(TRY IT) From start to end, print the entire listing below exactly.
-------- INPUT DATA --------
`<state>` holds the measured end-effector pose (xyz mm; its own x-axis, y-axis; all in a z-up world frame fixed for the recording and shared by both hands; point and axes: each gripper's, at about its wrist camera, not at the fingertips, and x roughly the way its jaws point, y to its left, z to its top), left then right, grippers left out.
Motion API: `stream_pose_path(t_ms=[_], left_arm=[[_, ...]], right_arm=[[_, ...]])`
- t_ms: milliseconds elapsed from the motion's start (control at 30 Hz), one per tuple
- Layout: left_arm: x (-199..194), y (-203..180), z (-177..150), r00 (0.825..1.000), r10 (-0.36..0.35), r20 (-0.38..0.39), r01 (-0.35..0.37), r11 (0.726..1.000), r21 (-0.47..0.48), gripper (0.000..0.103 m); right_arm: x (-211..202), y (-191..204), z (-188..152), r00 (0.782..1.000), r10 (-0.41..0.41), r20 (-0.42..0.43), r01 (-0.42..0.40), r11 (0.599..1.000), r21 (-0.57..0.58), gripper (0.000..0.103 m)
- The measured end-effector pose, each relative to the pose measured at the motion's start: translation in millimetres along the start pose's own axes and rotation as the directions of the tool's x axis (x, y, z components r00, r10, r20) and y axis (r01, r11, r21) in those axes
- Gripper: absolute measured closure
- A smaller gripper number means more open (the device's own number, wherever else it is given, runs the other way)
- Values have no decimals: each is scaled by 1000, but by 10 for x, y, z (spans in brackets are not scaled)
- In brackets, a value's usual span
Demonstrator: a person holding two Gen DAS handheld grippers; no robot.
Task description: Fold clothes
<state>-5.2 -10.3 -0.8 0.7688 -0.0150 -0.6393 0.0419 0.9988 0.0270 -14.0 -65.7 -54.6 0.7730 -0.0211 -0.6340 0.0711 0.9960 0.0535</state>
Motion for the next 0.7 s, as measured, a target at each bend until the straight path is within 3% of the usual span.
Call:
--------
(WRITTEN SOLUTION)
`<state>` holds the measured end-effector pose (xyz mm; its own x-axis, y-axis; all in a z-up world frame fixed for the recording and shared by both hands; point and axes: each gripper's, at about its wrist camera, not at the fingertips, and x roughly the way its jaws point, y to its left, z to its top), left then right, grippers left out.
Motion API: `stream_pose_path(t_ms=[_], left_arm=[[_, ...]], right_arm=[[_, ...]])`
- t_ms: milliseconds elapsed from the motion's start (control at 30 Hz), one per tuple
- Layout: left_arm: x (-199..194), y (-203..180), z (-177..150), r00 (0.825..1.000), r10 (-0.36..0.35), r20 (-0.38..0.39), r01 (-0.35..0.37), r11 (0.726..1.000), r21 (-0.47..0.48), gripper (0.000..0.103 m); right_arm: x (-211..202), y (-191..204), z (-188..152), r00 (0.782..1.000), r10 (-0.41..0.41), r20 (-0.42..0.43), r01 (-0.42..0.40), r11 (0.599..1.000), r21 (-0.57..0.58), gripper (0.000..0.103 m)
- The measured end-effector pose, each relative to the pose measured at the motion's start: translation in millimetres along the start pose's own axes and rotation as the directions of the tool's x axis (x, y, z components r00, r10, r20) and y axis (r01, r11, r21) in those axes
- Gripper: absolute measured closure
- A smaller gripper number means more open (the device's own number, wherever else it is given, runs the other way)
- Values have no decimals: each is scaled by 1000, but by 10 for x, y, z (spans in brackets are not scaled)
- In brackets, a value's usual span
Demonstrator: a person holding two Gen DAS handheld grippers; no robot.
Task description: Fold clothes
<state>-5.2 -10.3 -0.8 0.7688 -0.0150 -0.6393 0.0419 0.9988 0.0270 -14.0 -65.7 -54.6 0.7730 -0.0211 -0.6340 0.0711 0.9960 0.0535</state>
Motion for the next 0.7 s, as measured, a target at each bend until the straight path is within 3% of the usual span.
Call:

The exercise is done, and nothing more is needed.